→ BRIEF
Work out how many lines of the records contain "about". Answer with the number and nothing else.

Records contained in a dataset

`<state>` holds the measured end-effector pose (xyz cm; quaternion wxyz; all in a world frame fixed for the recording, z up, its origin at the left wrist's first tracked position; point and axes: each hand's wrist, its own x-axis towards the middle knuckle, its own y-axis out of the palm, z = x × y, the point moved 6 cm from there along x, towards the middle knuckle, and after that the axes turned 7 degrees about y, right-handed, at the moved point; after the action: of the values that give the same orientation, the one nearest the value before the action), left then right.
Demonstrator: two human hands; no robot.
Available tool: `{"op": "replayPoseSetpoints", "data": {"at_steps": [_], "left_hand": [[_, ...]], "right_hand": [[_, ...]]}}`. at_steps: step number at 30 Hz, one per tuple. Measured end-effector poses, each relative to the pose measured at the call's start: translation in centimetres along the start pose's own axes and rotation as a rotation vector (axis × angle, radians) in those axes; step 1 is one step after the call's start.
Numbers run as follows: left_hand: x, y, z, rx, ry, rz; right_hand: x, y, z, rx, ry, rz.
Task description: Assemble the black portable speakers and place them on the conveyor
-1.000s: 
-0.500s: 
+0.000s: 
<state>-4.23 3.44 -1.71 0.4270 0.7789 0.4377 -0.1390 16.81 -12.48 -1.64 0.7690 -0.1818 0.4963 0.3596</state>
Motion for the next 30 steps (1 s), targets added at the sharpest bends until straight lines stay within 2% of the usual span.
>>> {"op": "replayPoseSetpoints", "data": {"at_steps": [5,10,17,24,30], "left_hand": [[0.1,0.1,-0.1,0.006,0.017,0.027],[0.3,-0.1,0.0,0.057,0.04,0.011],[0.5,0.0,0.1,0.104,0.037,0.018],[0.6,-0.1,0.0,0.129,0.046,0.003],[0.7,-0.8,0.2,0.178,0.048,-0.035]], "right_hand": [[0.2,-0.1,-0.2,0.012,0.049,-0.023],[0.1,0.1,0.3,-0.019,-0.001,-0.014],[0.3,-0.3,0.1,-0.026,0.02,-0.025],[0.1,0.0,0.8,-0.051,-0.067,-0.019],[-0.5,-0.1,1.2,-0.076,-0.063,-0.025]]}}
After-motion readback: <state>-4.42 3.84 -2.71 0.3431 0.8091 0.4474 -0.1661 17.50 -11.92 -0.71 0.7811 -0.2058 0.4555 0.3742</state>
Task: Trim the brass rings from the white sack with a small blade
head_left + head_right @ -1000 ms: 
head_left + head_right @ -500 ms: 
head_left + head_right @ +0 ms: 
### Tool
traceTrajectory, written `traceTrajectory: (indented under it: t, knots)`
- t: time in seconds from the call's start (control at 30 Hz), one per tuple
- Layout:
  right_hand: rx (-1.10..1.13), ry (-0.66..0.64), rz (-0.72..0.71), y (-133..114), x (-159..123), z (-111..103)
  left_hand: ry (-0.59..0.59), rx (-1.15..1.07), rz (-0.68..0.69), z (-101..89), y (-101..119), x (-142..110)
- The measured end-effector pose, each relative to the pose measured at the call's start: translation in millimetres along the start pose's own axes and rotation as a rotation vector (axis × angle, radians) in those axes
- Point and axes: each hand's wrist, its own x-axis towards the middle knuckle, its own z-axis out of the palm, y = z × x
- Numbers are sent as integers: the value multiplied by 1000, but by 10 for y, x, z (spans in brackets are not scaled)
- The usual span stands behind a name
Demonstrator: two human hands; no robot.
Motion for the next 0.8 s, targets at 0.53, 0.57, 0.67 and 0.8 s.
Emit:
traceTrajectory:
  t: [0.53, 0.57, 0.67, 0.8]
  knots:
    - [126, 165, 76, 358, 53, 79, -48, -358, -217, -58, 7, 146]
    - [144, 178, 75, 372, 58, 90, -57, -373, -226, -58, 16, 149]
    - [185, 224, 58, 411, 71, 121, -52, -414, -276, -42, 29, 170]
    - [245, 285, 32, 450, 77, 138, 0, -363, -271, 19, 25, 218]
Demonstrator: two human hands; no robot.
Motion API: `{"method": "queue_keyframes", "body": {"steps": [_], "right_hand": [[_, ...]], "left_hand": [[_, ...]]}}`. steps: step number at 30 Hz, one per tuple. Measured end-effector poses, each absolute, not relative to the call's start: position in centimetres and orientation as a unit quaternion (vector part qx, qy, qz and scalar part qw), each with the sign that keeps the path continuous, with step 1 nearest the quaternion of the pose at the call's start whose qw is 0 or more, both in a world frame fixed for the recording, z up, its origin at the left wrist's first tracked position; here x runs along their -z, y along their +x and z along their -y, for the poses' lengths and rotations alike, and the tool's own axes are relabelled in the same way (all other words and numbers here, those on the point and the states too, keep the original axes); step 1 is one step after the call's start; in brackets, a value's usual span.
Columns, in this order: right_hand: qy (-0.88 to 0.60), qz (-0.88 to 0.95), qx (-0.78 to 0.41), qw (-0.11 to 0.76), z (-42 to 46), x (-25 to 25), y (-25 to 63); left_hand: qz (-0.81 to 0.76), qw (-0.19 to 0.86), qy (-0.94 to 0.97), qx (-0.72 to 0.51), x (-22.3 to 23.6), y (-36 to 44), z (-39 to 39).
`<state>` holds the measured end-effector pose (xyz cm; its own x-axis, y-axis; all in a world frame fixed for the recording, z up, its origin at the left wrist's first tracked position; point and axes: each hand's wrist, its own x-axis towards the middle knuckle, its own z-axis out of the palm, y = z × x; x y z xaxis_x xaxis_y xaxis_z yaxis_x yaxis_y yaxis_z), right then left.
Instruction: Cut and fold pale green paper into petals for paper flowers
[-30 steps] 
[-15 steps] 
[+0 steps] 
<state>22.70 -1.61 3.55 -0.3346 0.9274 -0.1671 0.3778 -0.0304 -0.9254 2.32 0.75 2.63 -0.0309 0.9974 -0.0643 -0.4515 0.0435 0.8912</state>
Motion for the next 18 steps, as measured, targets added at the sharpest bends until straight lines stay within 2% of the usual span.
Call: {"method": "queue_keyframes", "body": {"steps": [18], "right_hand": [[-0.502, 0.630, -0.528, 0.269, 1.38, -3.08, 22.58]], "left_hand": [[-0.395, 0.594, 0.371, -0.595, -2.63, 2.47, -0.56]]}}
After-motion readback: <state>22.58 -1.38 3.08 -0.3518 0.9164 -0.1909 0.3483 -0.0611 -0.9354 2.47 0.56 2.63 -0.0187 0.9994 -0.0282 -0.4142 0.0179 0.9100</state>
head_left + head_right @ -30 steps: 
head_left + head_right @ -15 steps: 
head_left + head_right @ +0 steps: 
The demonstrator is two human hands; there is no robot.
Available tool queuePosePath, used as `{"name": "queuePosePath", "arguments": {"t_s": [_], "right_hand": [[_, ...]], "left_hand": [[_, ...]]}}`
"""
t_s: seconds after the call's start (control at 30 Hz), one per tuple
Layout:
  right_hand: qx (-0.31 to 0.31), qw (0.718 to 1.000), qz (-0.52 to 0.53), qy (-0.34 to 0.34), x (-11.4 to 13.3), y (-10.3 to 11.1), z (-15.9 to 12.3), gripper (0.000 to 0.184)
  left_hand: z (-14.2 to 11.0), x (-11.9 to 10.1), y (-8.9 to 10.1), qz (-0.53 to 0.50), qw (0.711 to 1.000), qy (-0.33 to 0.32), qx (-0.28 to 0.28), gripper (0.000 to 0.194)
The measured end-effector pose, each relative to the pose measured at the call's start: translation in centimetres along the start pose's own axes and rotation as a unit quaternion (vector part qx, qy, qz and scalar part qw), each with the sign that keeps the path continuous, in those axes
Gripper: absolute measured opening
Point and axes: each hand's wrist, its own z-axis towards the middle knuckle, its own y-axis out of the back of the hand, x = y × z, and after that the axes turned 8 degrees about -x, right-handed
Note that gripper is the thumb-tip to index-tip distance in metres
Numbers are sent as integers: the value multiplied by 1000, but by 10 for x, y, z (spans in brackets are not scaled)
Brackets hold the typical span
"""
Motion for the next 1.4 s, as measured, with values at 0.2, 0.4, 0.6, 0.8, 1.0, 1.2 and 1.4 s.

→ YOUR SOLUTION
2